(How to complete this task)
Provide the number of lines in the records that hold the string "gripper", without any other words.

---+---

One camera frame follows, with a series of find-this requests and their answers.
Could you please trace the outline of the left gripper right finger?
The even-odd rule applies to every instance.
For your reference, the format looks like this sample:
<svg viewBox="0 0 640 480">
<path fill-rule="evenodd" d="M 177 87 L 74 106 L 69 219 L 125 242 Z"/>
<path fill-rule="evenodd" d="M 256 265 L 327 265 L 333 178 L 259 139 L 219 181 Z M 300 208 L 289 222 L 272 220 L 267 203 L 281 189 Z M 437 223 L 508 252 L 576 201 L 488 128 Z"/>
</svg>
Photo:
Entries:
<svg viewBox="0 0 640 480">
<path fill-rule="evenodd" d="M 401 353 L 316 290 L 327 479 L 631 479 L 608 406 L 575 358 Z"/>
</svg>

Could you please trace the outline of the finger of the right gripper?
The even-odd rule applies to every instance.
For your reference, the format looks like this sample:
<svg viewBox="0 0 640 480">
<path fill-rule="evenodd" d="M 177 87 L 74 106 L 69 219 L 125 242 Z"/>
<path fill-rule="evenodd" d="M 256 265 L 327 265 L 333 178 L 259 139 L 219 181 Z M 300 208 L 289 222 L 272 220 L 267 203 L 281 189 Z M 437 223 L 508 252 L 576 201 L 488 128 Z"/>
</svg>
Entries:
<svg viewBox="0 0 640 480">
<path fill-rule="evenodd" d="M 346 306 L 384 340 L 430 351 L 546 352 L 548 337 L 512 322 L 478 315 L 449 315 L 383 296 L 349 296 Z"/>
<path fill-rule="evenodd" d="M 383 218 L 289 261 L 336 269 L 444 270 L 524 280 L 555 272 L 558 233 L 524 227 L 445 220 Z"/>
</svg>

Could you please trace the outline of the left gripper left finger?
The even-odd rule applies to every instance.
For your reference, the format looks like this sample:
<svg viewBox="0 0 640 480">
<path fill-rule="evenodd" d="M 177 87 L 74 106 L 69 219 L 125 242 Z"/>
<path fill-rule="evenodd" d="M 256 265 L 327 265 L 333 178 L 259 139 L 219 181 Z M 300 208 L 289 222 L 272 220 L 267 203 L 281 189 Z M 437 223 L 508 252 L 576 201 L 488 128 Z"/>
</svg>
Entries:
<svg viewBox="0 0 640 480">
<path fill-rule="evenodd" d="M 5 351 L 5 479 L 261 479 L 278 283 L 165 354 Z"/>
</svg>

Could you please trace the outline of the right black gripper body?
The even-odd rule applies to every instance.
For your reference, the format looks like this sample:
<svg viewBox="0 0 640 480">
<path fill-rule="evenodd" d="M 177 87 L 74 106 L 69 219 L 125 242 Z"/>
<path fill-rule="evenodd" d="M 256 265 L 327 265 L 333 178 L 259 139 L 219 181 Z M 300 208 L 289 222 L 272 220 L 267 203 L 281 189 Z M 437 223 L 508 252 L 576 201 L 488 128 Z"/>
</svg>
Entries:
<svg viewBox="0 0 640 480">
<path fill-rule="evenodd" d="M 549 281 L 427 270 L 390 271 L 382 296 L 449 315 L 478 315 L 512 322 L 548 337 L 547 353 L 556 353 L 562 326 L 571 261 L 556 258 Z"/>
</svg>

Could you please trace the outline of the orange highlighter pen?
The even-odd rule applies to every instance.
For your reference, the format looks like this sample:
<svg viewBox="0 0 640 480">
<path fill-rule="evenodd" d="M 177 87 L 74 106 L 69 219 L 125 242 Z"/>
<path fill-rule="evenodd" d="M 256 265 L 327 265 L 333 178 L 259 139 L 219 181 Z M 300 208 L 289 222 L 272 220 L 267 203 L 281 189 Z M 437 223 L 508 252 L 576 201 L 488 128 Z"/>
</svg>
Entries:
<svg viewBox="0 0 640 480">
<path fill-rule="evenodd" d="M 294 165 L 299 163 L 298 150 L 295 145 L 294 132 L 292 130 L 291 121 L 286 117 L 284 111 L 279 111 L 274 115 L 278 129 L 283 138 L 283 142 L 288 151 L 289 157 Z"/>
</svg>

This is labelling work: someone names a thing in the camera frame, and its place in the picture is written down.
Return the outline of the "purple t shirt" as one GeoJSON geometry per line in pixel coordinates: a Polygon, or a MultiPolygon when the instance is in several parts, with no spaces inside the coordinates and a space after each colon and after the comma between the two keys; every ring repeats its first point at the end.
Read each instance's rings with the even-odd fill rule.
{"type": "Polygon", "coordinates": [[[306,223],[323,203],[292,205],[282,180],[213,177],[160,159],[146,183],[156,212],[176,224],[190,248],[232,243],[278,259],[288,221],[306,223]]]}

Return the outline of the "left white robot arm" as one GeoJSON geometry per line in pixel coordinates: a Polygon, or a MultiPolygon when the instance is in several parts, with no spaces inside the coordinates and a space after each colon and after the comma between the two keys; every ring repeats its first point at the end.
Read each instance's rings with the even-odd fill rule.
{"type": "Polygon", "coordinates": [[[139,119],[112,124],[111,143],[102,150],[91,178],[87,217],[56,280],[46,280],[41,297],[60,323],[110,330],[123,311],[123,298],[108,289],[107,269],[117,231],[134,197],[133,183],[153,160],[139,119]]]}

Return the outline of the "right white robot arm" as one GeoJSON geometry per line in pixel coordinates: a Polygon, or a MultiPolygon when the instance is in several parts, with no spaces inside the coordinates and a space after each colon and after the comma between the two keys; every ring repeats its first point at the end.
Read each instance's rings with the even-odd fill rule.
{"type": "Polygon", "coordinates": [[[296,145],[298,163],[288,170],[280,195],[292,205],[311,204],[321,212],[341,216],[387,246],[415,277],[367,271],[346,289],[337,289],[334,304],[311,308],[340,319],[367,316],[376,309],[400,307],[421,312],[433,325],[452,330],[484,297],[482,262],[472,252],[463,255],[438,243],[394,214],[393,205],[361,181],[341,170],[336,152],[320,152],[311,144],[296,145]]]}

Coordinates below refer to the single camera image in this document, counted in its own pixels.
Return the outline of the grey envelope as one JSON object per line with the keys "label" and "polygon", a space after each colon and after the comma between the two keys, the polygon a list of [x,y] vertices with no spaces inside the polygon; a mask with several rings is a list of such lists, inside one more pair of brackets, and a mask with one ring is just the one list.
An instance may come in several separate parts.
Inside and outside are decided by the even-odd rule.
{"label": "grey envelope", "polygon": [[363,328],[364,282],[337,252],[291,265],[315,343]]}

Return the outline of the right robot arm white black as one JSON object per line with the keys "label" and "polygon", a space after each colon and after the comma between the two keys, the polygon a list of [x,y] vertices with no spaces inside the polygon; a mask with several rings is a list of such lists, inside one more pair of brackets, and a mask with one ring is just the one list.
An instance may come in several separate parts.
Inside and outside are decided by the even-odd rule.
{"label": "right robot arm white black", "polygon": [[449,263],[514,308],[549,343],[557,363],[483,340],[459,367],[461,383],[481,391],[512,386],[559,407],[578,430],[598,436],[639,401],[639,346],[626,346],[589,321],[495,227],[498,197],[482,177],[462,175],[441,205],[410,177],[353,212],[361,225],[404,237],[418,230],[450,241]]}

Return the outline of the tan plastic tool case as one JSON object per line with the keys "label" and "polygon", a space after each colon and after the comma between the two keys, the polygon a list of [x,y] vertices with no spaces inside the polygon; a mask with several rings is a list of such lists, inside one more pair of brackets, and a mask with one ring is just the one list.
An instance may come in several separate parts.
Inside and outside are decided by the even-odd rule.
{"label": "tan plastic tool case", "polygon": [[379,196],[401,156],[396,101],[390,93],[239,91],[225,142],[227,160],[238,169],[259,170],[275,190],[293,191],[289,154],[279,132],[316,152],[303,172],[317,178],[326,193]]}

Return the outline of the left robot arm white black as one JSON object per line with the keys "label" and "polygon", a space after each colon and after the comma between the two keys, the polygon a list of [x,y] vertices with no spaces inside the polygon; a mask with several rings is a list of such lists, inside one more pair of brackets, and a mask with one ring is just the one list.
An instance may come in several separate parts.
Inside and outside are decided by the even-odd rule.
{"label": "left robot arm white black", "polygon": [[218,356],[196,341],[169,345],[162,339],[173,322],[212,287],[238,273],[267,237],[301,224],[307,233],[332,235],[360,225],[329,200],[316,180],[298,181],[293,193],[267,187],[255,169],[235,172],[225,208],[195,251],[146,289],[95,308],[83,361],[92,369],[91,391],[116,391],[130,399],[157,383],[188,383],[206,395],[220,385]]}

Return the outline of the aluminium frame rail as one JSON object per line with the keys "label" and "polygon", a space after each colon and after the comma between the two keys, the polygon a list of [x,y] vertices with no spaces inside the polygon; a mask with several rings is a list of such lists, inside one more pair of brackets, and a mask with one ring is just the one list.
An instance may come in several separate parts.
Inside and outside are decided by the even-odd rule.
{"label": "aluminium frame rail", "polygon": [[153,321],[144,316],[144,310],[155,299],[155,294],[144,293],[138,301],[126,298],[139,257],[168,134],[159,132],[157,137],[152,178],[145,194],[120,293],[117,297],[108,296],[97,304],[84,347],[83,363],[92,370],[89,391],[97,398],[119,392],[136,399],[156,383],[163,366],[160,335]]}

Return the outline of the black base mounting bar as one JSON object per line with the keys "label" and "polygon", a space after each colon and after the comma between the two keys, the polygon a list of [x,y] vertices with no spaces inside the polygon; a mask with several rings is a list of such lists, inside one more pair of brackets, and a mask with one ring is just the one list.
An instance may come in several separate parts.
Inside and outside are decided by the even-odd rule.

---+---

(Finished exercise)
4